Self-modulated multimode silicon cavity optomechanics

Multimode cavity optomechanics, where multiple mechanical degrees of freedom couple to optical cavity modes, provides a rich platform for exploring nonlinear dynamics and engineering complex interactions. In this work, we investigate the interplay between two mechanical modes with similar characteristics and a self-induced nonlinear modulation of intra-cavity power (self-pulsing) driven by free-carrier dispersion and thermo-optic effects in silicon. Notably, the self-pulsing dynamics adapts to the optomechanically induced perturbations from both mechanical modes, enabling simultaneous synchronous pumping and driving them into a stable state characterized by high-amplitude, self-sustained, and coherent oscillations. This result effectively overcomes the strong mode competition typically observed in modes with similar spatial distributions and frequency scales.
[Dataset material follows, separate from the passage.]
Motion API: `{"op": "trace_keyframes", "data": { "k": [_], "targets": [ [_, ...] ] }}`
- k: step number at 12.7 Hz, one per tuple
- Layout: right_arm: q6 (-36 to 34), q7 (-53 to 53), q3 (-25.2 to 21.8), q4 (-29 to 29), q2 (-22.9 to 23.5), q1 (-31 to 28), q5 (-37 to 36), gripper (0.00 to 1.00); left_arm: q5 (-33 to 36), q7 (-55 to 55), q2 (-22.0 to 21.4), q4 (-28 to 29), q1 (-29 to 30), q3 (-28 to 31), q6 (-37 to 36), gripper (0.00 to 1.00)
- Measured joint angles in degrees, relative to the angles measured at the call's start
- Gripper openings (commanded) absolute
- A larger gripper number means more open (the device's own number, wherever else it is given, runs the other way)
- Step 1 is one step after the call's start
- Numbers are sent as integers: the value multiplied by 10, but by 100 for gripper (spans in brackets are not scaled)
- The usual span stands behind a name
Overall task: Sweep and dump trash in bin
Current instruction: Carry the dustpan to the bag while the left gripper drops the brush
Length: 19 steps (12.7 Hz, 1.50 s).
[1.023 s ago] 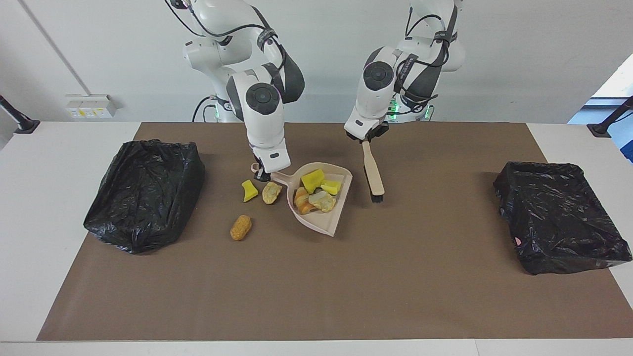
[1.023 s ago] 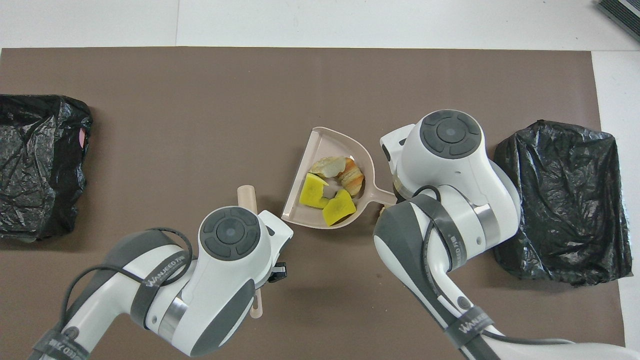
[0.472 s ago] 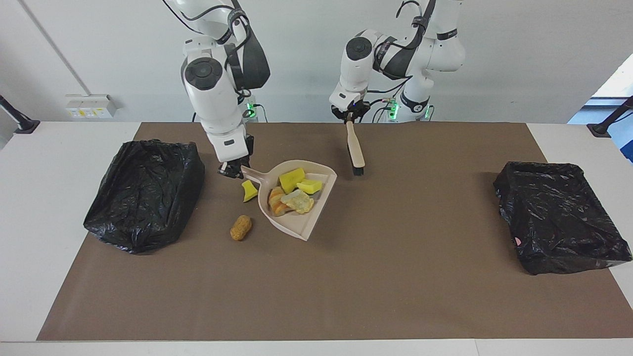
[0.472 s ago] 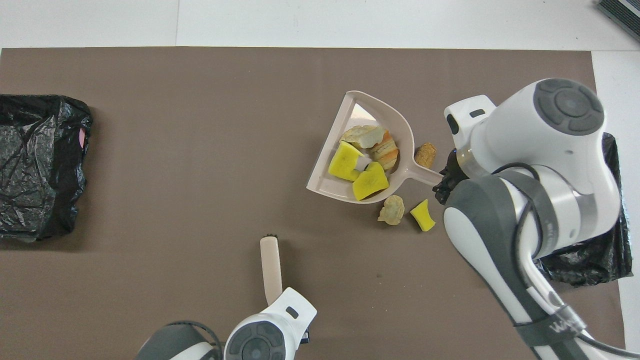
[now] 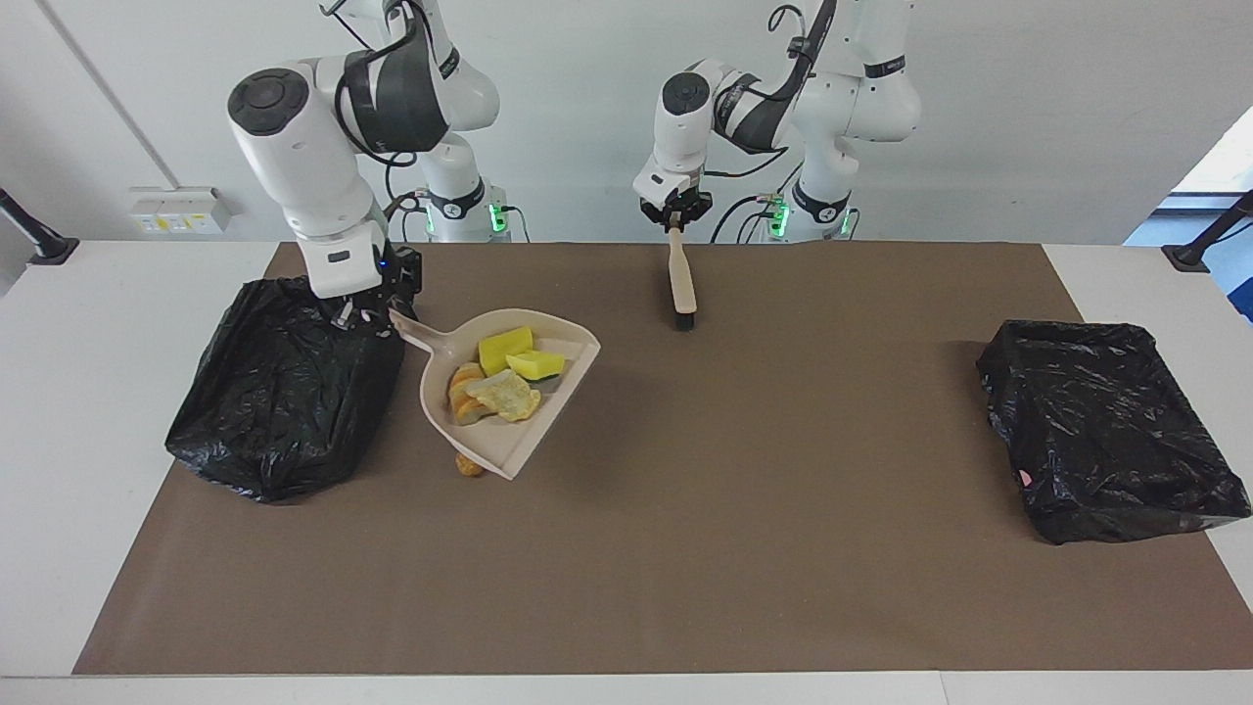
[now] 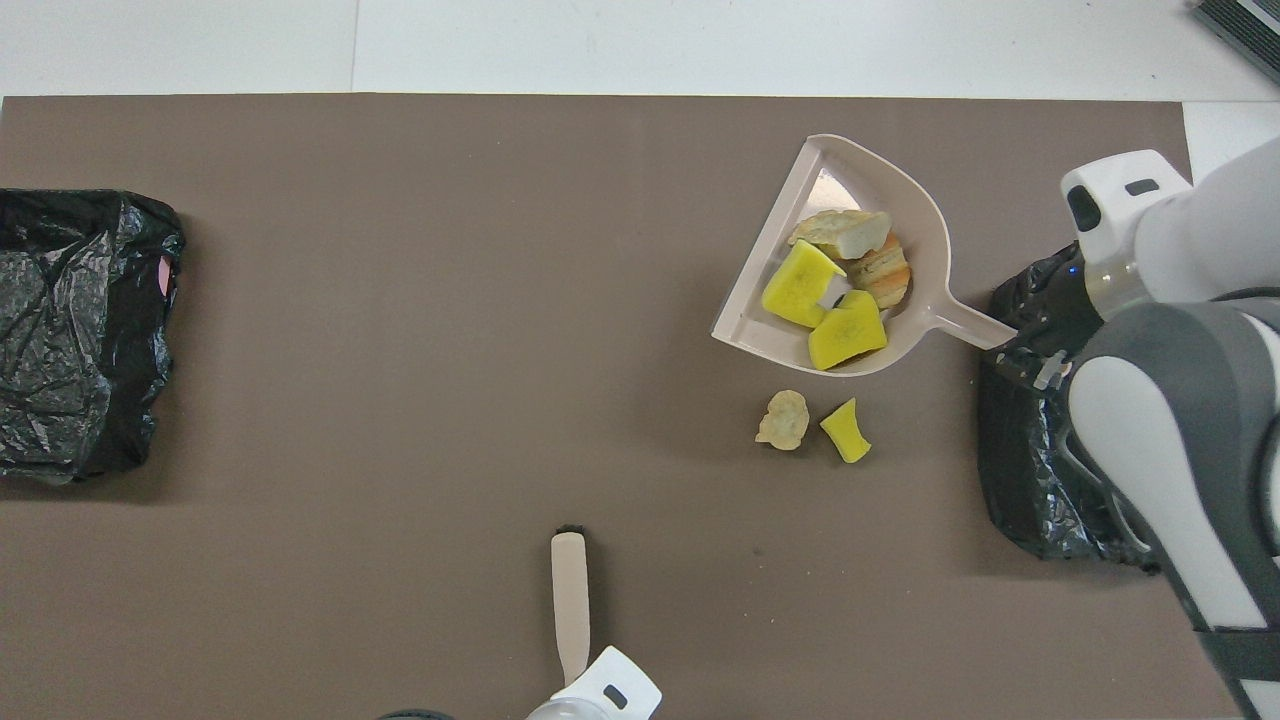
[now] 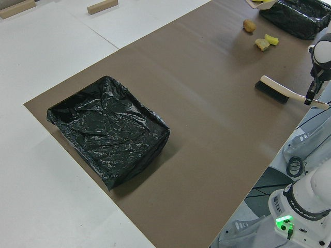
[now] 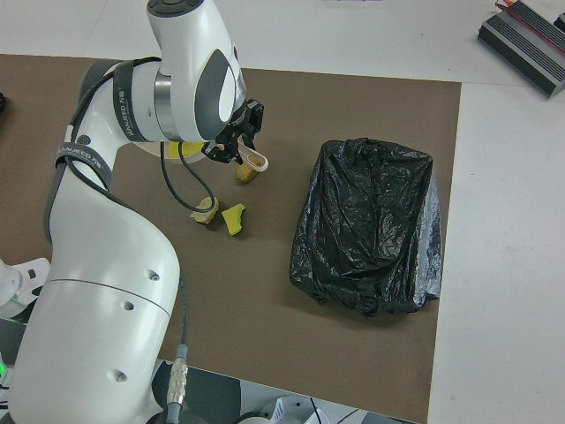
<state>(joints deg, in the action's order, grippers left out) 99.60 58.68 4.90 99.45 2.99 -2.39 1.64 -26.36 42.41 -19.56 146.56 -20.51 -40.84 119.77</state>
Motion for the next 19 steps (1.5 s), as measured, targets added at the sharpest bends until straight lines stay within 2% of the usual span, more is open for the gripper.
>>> {"op": "trace_keyframes", "data": {
  "k": [1, 2, 4, 5, 8, 10, 13, 17, 19],
  "targets": [
    [-6, 28, -1, -1, -2, -23, 0, 0, -7, 1, 0, 0, 0, 1, 0, 0],
    [-11, 56, -1, -1, -3, -47, 0, 0, -10, 2, 0, 0, 0, 1, -1, 9],
    [-27, 103, -3, -2, -4, -94, 1, 0, -15, 2, 0, -1, 0, 2, -1, 46],
    [-34, 124, -4, -2, -5, -116, 0, 0, -17, 2, 0, -1, 0, 3, -1, 56],
    [-46, 189, -20, -2, -13, -175, -9, 0, -19, -18, 10, -16, 9, 4, -1, 100],
    [-45, 228, -25, -2, -15, -210, -50, 0, -5, -56, 40, -50, 33, 6, -1, 100],
    [3, 285, -27, 7, -12, -260, -109, 0, 120, -65, 110, -119, 58, 21, -1, 100],
    [56, 296, -24, 31, 2, -265, -233, 0, 244, -86, 194, -243, 61, 116, -30, 100],
    [77, 296, -22, 43, 2, -249, -295, 0, 270, -132, 209, -293, 62, 170, -57, 100]
  ]
}}
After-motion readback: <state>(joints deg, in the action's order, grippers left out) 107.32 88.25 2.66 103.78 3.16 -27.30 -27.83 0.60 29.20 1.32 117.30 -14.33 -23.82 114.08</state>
Remarkably, this regime is achieved even when the mechanical frequencies do not satisfy a harmonic relation, leading to quasi-periodic or chaotic intra-cavity power dynamics, while the mechanical modes maintain coherent, high-amplitude oscillations. These results, supported by a numerical model that accurately predicts the dynamics of the system, open new pathways for the generation and control of multi-phonon coherent sources in chip-integrated silicon platforms.